=== Work to complete ===
Produce as output only the lines below starting at the line with "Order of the" and continuing through the line with "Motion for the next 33", each one exactly as written.

Recorded data
****

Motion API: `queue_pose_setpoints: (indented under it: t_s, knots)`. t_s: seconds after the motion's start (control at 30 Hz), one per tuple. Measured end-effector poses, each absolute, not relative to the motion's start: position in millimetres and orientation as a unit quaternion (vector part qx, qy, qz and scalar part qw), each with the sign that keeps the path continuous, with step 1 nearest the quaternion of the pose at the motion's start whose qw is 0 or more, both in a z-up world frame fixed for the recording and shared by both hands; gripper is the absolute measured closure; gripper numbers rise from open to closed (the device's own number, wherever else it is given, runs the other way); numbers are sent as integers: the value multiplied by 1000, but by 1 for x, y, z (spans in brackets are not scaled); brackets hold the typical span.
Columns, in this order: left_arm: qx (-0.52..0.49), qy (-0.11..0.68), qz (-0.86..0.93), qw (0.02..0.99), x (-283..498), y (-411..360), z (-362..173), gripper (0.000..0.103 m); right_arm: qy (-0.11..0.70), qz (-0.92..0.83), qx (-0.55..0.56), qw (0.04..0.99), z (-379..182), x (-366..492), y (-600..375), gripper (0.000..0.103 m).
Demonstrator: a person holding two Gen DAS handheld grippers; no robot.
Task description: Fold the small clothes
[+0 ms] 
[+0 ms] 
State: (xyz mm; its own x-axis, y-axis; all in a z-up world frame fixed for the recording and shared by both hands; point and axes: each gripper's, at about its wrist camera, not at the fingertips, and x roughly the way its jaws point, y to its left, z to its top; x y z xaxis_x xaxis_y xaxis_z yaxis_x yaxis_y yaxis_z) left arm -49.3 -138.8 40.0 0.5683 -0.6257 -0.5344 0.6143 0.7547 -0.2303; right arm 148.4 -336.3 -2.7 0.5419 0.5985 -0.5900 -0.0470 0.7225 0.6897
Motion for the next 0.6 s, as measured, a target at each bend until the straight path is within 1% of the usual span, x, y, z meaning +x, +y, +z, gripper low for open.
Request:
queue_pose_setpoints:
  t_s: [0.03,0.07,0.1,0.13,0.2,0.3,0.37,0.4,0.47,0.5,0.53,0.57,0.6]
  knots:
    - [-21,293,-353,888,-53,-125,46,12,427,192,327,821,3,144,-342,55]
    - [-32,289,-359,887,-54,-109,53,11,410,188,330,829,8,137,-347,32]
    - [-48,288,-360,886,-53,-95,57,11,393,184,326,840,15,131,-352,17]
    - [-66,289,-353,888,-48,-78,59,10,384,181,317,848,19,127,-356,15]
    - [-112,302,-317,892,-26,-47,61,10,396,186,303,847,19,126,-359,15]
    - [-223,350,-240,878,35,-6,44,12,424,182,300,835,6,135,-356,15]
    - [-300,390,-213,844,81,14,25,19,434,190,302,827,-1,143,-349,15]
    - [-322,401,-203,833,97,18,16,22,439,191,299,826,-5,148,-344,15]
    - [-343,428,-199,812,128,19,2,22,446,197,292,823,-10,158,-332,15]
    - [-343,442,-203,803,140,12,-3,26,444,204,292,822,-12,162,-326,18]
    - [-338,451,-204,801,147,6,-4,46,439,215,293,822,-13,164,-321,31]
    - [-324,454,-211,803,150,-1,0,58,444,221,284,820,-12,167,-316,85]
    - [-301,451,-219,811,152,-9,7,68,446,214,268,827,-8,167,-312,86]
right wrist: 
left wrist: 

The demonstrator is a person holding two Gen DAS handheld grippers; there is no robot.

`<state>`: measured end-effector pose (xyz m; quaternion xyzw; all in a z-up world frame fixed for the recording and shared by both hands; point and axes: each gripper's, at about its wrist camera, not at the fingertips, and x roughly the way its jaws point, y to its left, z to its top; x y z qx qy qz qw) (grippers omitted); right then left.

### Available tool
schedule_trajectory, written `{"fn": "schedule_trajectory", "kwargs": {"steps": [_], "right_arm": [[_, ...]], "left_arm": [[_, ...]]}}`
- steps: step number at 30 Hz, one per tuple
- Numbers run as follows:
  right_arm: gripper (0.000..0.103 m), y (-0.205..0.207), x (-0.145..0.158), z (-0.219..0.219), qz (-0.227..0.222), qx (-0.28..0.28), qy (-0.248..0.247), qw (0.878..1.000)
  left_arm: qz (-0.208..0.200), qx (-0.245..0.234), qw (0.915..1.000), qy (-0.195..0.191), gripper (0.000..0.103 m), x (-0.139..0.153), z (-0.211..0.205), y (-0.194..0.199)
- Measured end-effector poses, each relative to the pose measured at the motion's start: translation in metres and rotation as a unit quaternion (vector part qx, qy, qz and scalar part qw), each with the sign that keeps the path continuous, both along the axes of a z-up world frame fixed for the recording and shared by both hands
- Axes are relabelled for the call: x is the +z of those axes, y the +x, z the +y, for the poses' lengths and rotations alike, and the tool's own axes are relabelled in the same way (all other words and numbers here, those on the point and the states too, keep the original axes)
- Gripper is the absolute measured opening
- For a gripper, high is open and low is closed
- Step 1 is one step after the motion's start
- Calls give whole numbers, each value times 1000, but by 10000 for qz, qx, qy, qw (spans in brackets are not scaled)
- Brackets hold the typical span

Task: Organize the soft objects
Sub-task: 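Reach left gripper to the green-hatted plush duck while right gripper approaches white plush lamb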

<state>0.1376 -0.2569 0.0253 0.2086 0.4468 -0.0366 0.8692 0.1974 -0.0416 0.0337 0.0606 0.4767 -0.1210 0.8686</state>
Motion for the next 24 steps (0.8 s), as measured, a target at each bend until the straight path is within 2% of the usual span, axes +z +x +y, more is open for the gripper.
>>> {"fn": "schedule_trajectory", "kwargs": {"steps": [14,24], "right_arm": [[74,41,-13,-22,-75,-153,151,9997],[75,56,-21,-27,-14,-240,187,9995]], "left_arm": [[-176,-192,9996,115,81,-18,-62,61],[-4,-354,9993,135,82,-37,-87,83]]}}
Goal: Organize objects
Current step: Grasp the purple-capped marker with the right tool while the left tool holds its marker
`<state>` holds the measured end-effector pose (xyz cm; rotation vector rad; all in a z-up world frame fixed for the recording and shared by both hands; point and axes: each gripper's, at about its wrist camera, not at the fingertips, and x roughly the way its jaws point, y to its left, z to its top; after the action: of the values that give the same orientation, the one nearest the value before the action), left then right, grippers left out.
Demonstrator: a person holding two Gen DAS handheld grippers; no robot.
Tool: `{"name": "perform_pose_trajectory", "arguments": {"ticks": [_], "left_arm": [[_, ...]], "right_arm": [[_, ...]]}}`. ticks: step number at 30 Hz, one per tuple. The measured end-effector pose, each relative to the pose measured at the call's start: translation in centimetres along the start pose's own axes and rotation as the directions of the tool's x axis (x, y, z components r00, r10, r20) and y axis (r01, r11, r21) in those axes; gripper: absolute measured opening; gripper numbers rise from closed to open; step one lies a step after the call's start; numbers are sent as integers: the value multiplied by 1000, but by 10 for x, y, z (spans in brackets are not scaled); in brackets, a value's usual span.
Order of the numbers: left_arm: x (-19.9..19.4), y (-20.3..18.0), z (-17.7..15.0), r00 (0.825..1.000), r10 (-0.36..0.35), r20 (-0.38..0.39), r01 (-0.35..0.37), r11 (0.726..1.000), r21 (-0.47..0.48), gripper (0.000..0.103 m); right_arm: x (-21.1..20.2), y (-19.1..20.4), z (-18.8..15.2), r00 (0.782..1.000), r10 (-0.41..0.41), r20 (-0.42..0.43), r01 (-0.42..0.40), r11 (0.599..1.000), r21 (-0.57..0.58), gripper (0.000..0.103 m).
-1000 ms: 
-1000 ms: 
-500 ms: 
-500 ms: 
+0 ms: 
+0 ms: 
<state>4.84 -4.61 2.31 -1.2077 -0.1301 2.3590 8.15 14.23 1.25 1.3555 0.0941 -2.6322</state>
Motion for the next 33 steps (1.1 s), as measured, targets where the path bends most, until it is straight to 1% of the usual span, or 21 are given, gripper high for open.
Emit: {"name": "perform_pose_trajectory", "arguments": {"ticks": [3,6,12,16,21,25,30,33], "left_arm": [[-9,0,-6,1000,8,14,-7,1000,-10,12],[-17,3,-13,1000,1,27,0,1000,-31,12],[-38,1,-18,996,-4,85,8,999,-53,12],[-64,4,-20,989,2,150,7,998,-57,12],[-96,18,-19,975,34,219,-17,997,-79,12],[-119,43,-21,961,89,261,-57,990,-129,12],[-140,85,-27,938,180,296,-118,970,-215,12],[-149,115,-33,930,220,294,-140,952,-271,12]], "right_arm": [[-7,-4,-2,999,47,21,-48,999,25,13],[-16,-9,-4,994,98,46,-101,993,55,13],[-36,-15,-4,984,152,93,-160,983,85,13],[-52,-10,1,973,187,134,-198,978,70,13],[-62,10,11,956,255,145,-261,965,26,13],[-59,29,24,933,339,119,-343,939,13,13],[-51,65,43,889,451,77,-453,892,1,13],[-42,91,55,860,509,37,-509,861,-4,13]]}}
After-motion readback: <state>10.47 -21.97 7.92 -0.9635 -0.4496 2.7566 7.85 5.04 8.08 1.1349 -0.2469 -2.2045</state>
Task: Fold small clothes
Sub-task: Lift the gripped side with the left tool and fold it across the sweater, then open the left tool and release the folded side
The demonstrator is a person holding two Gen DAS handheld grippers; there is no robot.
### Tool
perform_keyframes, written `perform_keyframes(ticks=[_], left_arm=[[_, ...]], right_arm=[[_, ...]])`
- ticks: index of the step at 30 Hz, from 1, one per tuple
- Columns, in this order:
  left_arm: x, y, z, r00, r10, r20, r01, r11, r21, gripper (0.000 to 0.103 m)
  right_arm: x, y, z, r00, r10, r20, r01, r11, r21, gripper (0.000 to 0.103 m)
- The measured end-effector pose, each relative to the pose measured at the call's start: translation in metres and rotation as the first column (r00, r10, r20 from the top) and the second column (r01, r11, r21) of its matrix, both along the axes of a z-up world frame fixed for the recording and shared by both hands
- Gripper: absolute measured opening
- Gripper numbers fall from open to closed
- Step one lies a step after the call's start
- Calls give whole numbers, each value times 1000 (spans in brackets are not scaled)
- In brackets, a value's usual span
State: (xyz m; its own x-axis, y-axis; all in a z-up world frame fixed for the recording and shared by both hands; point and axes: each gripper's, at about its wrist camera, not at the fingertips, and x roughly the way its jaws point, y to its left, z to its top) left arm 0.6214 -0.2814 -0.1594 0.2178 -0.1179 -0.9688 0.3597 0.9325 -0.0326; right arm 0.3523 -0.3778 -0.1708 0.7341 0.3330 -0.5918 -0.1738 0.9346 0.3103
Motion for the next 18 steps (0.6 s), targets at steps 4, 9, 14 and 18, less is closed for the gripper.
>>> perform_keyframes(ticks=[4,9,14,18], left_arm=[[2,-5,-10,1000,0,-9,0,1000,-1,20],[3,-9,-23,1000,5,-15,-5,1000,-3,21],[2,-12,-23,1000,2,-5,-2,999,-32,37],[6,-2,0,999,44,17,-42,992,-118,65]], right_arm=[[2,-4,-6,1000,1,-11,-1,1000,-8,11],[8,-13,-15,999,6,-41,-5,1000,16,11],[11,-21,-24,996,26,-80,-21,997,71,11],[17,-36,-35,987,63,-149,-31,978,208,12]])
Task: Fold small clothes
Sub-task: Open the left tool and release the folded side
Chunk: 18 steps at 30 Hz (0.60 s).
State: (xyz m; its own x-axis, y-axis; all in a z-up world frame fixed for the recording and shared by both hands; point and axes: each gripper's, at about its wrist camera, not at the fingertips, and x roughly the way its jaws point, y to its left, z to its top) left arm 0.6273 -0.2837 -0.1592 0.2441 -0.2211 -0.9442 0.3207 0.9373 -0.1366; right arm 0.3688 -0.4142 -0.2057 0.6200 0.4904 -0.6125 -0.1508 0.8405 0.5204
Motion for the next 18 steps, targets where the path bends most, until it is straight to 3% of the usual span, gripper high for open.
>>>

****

=== Written answer ===
Order of the numbers: left_arm: x (-19.9..19.4), y (-20.3..18.0), z (-17.7..15.0), r00 (0.825..1.000), r10 (-0.36..0.35), r20 (-0.38..0.39), r01 (-0.35..0.37), r11 (0.726..1.000), r21 (-0.47..0.48), gripper (0.000..0.103 m); right_arm: x (-21.1..20.2), y (-19.1..20.4), z (-18.8..15.2), r00 (0.782..1.000), r10 (-0.41..0.41), r20 (-0.42..0.43), r01 (-0.42..0.40), r11 (0.599..1.000), r21 (-0.57..0.58), gripper (0.000..0.103 m).
-1000 ms: 
-1000 ms: 
-500 ms: 
-500 ms: 
+0 ms: 
+0 ms: 
<state>4.84 -4.61 2.31 -1.2077 -0.1301 2.3590 8.15 14.23 1.25 1.3555 0.0941 -2.6322</state>
Motion for the next 33 steps (1.1 s), as measured, targets where the path bends most, until it is straight to 1% of the usual span, or 21 are given, gripper high for open.

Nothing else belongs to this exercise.